I want to prove that $\det(AB) = \det(A) \cdot \det(B)$ in the case where $A$, $B$, and $C$ are $n \times n$ matrices.
This seems to be a generalization of the case where $A, B, and A\times B = C$ are $3 \times 3$ matrices, but it doesn't seem to me that all of the same steps hold.
Specifically, if we took $C = AB$ and took each of the three columns of $C$ as vectors, we would say $\det(C) = \vec{c}_1 \times \vec{c}_2 \cdot \vec{c_3}$.
Then, since we can write any column of $C$ as $\vec{c}_i = \sum\limits_{n=1}^3b_{n, i} \vec{a}_n$, we could do the same for all three columns and write this triple product as $\det(C) = \sum\limits_{n=1}^3b_{n, 1} \vec{a}_1 \times \sum\limits_{k=1}^3b_{k, 2} \vec{a}_2 \cdot \sum\limits_{m=1}^3b_{m, 3} \vec{a}_3$.
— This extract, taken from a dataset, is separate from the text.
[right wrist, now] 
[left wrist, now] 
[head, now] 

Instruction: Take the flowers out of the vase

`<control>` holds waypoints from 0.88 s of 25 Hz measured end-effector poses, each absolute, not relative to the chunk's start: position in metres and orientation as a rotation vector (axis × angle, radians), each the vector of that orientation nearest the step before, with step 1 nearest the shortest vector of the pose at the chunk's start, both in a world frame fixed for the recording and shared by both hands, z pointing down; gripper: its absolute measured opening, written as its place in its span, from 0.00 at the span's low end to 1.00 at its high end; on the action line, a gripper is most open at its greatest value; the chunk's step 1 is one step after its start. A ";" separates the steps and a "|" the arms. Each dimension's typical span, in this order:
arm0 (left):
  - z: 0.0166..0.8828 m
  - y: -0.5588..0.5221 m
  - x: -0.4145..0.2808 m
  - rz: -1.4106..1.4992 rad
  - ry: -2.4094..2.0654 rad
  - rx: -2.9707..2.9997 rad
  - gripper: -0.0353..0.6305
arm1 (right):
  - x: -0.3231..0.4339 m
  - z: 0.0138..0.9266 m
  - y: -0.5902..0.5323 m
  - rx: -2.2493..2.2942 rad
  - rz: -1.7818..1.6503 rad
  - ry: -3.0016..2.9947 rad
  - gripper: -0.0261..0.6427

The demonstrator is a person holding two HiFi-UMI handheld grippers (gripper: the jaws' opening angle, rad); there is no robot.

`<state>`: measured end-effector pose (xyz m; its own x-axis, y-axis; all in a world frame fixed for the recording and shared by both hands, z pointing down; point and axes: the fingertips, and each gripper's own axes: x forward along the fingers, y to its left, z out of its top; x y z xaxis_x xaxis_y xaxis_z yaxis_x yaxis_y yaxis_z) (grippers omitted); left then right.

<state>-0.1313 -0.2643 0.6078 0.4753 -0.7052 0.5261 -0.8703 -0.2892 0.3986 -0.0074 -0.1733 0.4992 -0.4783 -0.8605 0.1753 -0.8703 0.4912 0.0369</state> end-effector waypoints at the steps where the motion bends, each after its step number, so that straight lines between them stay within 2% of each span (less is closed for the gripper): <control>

From this point onward, I understand the proof in the $3 \times 3$ case.
However, it seems that my professor, in generalizing this to the $n \times n$ case, has followed a similar procedure, and written this determinant of $C$ as the determinant of a product of $n$ of these factors of the same form as the above expressions for a general column.
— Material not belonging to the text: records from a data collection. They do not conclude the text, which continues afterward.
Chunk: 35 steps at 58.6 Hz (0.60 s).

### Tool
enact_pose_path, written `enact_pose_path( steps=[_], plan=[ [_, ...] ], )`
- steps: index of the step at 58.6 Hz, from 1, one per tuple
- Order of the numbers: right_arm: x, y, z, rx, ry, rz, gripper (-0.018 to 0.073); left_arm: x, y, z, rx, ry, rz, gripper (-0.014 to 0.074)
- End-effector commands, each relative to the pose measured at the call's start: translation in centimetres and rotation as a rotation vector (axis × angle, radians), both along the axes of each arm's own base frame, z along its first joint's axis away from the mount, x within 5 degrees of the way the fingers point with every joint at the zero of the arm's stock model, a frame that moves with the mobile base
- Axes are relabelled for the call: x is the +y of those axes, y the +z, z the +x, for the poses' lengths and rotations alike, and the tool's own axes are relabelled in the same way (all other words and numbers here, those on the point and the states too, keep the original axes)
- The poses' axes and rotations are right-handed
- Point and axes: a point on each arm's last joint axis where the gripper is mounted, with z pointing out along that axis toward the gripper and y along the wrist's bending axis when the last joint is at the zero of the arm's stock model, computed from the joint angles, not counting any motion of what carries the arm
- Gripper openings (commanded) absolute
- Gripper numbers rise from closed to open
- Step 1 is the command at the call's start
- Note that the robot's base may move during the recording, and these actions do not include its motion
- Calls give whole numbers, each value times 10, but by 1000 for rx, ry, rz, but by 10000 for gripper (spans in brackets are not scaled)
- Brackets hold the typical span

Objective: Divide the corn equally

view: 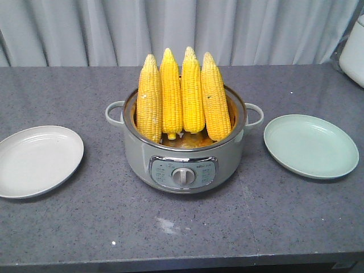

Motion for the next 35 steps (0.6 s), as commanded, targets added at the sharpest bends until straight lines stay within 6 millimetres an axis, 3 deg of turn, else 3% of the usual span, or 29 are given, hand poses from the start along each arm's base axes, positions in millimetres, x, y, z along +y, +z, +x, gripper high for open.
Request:
enact_pose_path(
  steps=[1, 35],
  plan=[
    [0, 3, 0, -70, -5, -6, -6, 0, 4, 0, -81, 2, 0, -7],
    [0, 3, 0, -70, -5, -6, -6, 0, 4, 0, -81, 2, 0, -7]
  ],
)
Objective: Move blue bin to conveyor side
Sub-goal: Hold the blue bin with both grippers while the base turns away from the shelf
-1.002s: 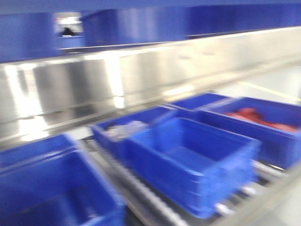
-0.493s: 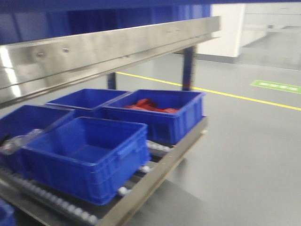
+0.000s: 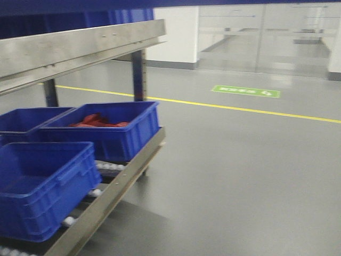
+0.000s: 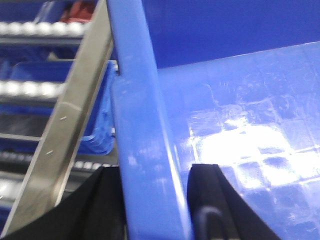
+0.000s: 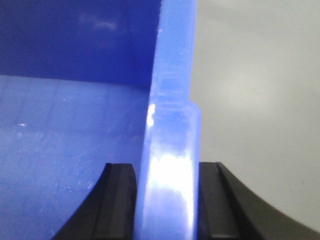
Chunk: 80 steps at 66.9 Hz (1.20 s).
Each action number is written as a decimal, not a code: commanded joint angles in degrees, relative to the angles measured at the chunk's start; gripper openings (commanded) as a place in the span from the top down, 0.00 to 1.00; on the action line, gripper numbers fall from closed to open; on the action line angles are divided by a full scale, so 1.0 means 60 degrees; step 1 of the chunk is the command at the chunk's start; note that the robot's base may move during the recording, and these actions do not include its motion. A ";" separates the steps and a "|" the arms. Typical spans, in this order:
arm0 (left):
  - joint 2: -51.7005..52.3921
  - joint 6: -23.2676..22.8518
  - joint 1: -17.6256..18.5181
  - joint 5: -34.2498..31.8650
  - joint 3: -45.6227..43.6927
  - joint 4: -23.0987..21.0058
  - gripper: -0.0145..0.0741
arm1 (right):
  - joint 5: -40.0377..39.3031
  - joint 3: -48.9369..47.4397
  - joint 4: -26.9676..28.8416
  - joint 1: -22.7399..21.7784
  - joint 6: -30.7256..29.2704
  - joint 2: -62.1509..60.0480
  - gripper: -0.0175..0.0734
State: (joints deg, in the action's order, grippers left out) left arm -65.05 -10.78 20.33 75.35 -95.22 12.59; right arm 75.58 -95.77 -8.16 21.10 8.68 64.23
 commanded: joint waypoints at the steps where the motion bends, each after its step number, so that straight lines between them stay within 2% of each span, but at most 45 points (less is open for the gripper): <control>1: 0.0133 0.0192 0.0149 -0.0898 -0.0149 -0.0461 0.86 | -0.0937 -0.0117 0.0203 0.0046 -0.0185 -0.0129 0.89; 80: 0.0133 0.0192 0.0149 -0.0898 -0.0149 -0.0461 0.86 | -0.0937 -0.0117 0.0203 0.0046 -0.0185 -0.0129 0.89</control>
State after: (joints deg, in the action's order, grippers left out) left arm -65.05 -10.78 20.33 75.35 -95.22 12.71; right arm 75.58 -95.77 -8.16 21.10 8.68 64.23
This triple product formula as a representation of the determinant, I believe, is only applicable to the $3 \times 3$ case, which is why I don't believe he is replicating that, but it also doesn't seem to me that we could simply multiple the columns of the matrix $C$ together: the dimensions wouldn't line up. This might just be an issue with me failing to understand his write-up, though I'm hoping someone is able to make sense of this and can maybe explain the logic of how we might generalize the simpler proof.
Thanks in advance.
It is well known that the "Determinant" is the unique antisymmetric $n$-linear map $$ Det: \overbrace{\mathbb{R}^n\times \mathbb{R}^n\times \ldots\mathbb{R}^n}^{ n-times} \to \mathbb{R} $$ which satisfies $Det(I_n)=1$(You can find this in Linear algebra of Hoffman)
Note that we identify a matrix with a $n-$tuple $(V_1,V_2,\ldots,V_n)$ where each $V_i\in \mathbb{R}^n$ correspond to a column of the matrix.
By anti-symmetric I mean $\phi $ vanish on an $n$ tuple $(V_1,V_2,\ldots,V_n)$ with $V_i=V_j$ for some $i,j$.
Now fix a matrix $A$. Then define $\phi(B)=Det(AB)/Det(A)$. Then $\phi$ is an antisymmetric $n-$linear map with $\phi(I_n)=1$. So $\phi(B)=Det(B)$.